## [EXERCISE OBJECTIVE]
Extract all data as written.

## [INPUT DATA]
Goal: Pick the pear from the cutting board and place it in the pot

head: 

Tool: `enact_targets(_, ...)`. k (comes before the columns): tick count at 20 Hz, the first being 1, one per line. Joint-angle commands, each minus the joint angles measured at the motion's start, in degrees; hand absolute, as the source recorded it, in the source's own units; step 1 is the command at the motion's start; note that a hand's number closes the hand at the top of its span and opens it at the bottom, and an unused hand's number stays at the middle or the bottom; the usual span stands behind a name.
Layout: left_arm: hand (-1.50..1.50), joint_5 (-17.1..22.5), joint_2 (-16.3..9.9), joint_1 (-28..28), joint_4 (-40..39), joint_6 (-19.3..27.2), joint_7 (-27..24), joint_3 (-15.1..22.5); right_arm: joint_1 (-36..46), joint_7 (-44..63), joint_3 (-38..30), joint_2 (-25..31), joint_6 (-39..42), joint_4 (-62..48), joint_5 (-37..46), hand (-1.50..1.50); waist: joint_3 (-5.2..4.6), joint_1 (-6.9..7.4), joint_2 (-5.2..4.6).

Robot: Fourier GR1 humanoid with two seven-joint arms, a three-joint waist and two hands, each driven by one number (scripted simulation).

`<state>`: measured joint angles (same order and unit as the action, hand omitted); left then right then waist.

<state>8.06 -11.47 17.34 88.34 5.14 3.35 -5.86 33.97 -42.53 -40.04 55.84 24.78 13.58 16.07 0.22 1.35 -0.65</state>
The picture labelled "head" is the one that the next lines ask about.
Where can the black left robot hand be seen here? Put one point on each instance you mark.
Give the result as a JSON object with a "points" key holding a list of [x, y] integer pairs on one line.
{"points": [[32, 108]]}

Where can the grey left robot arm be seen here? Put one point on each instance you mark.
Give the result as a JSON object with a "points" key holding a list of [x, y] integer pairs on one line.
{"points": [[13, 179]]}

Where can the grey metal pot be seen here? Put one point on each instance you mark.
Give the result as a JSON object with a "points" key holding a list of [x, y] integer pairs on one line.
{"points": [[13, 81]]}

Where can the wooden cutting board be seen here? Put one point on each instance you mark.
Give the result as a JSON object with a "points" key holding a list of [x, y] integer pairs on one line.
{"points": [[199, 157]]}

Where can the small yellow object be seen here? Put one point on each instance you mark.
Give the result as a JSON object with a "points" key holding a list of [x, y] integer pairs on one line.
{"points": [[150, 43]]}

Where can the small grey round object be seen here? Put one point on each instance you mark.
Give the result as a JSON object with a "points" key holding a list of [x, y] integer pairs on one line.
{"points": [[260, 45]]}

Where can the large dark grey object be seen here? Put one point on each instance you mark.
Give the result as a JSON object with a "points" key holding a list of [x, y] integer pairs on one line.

## [EXERCISE RESPONSE]
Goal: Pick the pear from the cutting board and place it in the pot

head: 

Tool: `enact_targets(_, ...)`. k (comes before the columns): tick count at 20 Hz, the first being 1, one per line. Joint-angle commands, each minus the joint angles measured at the motion's start, in degrees; hand absolute, as the source recorded it, in the source's own units; step 1 is the command at the motion's start; note that a hand's number closes the hand at the top of its span and opens it at the bottom, and an unused hand's number stays at the middle or the bottom; the usual span stands behind a name.
Layout: left_arm: hand (-1.50..1.50), joint_5 (-17.1..22.5), joint_2 (-16.3..9.9), joint_1 (-28..28), joint_4 (-40..39), joint_6 (-19.3..27.2), joint_7 (-27..24), joint_3 (-15.1..22.5); right_arm: joint_1 (-36..46), joint_7 (-44..63), joint_3 (-38..30), joint_2 (-25..31), joint_6 (-39..42), joint_4 (-62..48), joint_5 (-37..46), hand (-1.50..1.50); waist: joint_3 (-5.2..4.6), joint_1 (-6.9..7.4), joint_2 (-5.2..4.6).

Robot: Fourier GR1 humanoid with two seven-joint arms, a three-joint waist and two hands, each driven by one number (scripted simulation).

`<state>`: measured joint angles (same order and unit as the action, hand omitted); left then right then waist.

<state>8.06 -11.47 17.34 88.34 5.14 3.35 -5.86 33.97 -42.53 -40.04 55.84 24.78 13.58 16.07 0.22 1.35 -0.65</state>
The picture labelled "head" is the one that the next lines ask about.
Where can the black left robot hand be seen here? Put one point on each instance you mark.
Give the result as a JSON object with a "points" key holding a list of [x, y] integer pairs on one line.
{"points": [[32, 108]]}

Where can the grey left robot arm be seen here? Put one point on each instance you mark.
Give the result as a JSON object with a "points" key holding a list of [x, y] integer pairs on one line.
{"points": [[13, 179]]}

Where can the grey metal pot be seen here? Put one point on each instance you mark.
Give the result as a JSON object with a "points" key holding a list of [x, y] integer pairs on one line.
{"points": [[13, 81]]}

Where can the wooden cutting board be seen here? Put one point on each instance you mark.
Give the result as a JSON object with a "points" key holding a list of [x, y] integer pairs on one line.
{"points": [[199, 157]]}

Where can the small yellow object be seen here? Put one point on each instance you mark.
Give the result as a JSON object with a "points" key holding a list of [x, y] integer pairs on one line.
{"points": [[150, 43]]}

Where can the small grey round object be seen here? Put one point on each instance you mark.
Give the result as a JSON object with a "points" key holding a list of [x, y] integer pairs on one line.
{"points": [[260, 45]]}

Where can the large dark grey object be seen here? Put one point on each instance you mark.
Give the result as a JSON object with a "points" key holding a list of [x, y] integer pairs on one line.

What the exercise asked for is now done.